This year, the U.S. Food and Drug Administration is expected to approve islet transplants as a treatment for people with type 1 diabetes. The transplants, which deliver insulin-making cells to replace those lost to the disease, have been classified as experimental in the United States since they were first performed more than 20 years ago.
Islet transplants hold great promise for treating type 1 diabetes, especially for what's colloquially known as "brittle diabetes," in which patients have a lot of difficulty safely managing their blood sugar with insulin injections, said Stanford interventional radiologist Avnesh Thakor, MD, PhD, who conducts research on islet biology and transplantation.
Nearly 1.6 million Americans have type 1 diabetes, and more than 70,000 are likely to be good candidates for islet transplant.
But islet transplants come with a unique set of technical challenges, including ensuring that the cells get enough oxygen to stay alive after transplantation. Thakor's team recently addressed this issue in a paper published in Advanced Functional Materials.
Type 1 diabetes interferes with the body's ability to regulate blood sugar. Early in the disease, the immune system attacks insulin-producing beta cells within the pancreatic cell clusters called islets; this stops the beta cells from manufacturing the sugar-regulating hormone insulin.
Transplanting healthy islets from a deceased donor offers the opportunity for patients to experience something pretty close to a cure for diabetes, although they must take immune-suppressing drugs to keep the new islets safe.
However, islet transplants face complexities that other organ transplants do not.
"When you transplant islets, it's not like transplanting a solid organ such as a heart or kidney," Thakor told me. During a solid-organ transplant, the organ's blood vessels are surgically connected to the patient's circulatory system. Right away, the transplanted tissue gets good blood flow and plenty of oxygen.
With an islet transplant, it's different. In a healthy person, the hormone-producing cells that regulate blood glucose are scattered in little clumps or "islands" (hence their name) throughout the pancreas. Transplantation involves isolating just the islets from the pancreas of a deceased donor and injecting them into the recipient's liver. (Transplanted islets aren't injected into the pancreas because the pancreas is a finicky, fragile organ that also manufactures digestive enzymes. If you disturb the pancreas, it tends to start digesting stuff. Not good.)
The transplanted islets set up shop in the liver, with new blood vessels gradually growing around them.
"When we inject them, we just sort of pray and hope they will get a new blood supply in time to keep them alive, and that's a problem," Thakor said. Around 60% of transplanted islets die in the first two weeks after transplantation because they haven't yet established a blood supply and therefore don't get enough oxygen.
So Thakor's team devised a bioscaffold that gives the islets a safe, steady oxygen supply until new blood vessels grow. The scaffold is sort of like a high-tech Jell-O salad: squishy stuff with other stuff embedded in it. The Jell-O-like part is made from collagen, which is advantageous because it won't trigger an immune response.
The scaffold has pores big enough for the islets to nestle into, as well as smaller micropores that can guide blood vessel regrowth. And, in the team's most important innovation, the researchers embedded an oxygen-generating material called calcium peroxide into the scaffold. After transplantation, the calcium peroxide gradually breaks down, giving the cells a steady oxygen supply for about two weeks.
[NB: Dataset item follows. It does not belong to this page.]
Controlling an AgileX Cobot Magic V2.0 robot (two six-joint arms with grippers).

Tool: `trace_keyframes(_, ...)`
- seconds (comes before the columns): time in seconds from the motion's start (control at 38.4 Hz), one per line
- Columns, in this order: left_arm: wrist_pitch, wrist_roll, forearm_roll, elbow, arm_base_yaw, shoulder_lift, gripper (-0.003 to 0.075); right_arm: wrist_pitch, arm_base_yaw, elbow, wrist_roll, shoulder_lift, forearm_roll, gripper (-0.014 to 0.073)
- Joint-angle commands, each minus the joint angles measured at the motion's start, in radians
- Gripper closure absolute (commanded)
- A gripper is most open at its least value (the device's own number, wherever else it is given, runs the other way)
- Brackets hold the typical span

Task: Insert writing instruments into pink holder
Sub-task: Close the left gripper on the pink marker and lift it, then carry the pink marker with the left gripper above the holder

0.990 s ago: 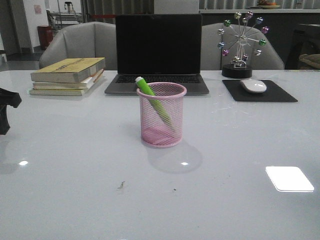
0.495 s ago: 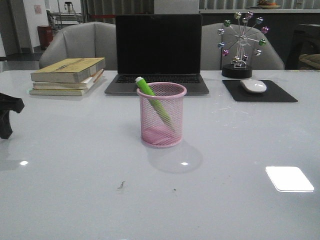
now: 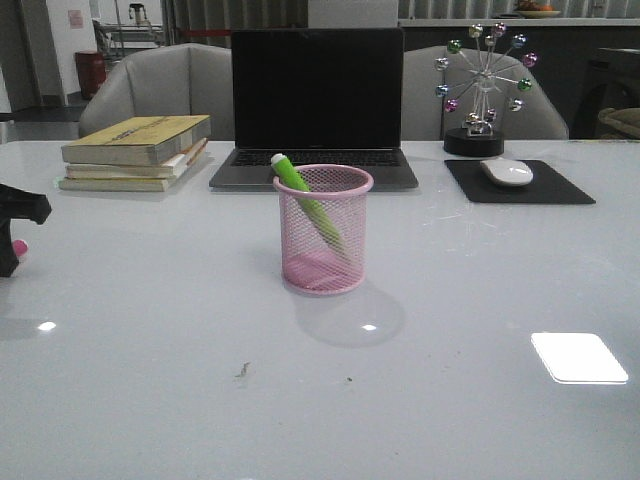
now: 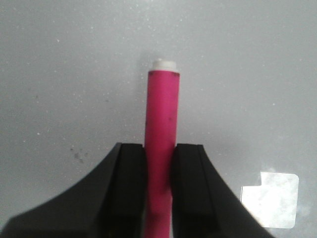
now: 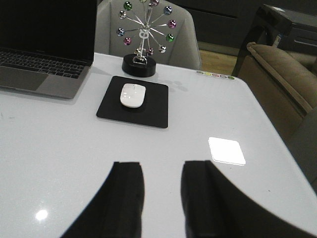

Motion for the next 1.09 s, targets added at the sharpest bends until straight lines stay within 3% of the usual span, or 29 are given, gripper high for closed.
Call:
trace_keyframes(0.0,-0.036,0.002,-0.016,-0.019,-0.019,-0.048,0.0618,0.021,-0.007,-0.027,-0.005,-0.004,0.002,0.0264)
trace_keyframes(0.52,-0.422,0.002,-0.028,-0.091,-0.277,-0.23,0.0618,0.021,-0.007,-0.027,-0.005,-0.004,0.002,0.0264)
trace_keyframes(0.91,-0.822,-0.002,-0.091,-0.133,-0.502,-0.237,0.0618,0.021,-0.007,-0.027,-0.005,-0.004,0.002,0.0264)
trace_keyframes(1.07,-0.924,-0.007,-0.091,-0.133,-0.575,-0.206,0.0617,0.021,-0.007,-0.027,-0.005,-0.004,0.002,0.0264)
The researchers tested their bioscaffold in diabetic mice, implanting scaffolds containing islets in one fat pad of each animal. Compared with animals who received traditional injections of islets, or animals who got islets in bioscaffolds that lacked calcium peroxide, the animals that received implants of islets in oxygen-generating bioscaffolds had the best blood glucose control at two, three and four weeks after transplant.
Thakor's team hopes to expand even further on what the bioscaffold can do. For instance, they are also exploring the possibility of embedding stem cells into the scaffold to encourage growth of new blood vessels to the islets. Another possibility is embedding nanoparticles that could release amino acids and other nutrients for the transplanted islets.
"We're concentrating on how to help the maximum number of islets survive the transplant procedure," Thakor said. "We want to optimize the microenvironment for these cells to facilitate their engraftment, survival and function in the patient."